Please show each line of the listing where "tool" is present.

Data extract:
○ ○ ○ ○ ○
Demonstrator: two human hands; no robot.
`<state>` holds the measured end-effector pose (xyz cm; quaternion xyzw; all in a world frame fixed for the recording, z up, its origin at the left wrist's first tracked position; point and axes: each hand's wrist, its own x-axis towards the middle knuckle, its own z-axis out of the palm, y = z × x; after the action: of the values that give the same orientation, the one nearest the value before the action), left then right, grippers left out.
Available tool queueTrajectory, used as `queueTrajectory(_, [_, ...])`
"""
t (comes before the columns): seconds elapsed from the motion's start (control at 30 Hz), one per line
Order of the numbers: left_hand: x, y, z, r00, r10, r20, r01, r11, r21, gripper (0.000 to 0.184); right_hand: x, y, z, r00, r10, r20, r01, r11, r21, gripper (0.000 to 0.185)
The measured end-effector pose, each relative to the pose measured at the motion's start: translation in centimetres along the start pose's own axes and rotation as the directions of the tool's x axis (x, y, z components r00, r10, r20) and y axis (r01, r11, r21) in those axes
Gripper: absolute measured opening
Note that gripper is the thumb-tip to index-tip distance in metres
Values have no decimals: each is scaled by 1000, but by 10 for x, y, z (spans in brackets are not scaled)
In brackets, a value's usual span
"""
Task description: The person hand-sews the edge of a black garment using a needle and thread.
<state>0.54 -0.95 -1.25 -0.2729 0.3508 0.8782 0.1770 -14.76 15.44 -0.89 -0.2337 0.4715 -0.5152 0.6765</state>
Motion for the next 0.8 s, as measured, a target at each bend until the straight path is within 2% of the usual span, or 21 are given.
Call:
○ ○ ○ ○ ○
Answer for the task:
Available tool queueTrajectory, used as `queueTrajectory(_, [_, ...])`
The measured end-effector pose, each relative to the pose measured at the motion's start: translation in centimetres along the start pose's own axes and rotation as the directions of the tool's x axis (x, y, z components r00, r10, r20) and y axis (r01, r11, r21) in those axes

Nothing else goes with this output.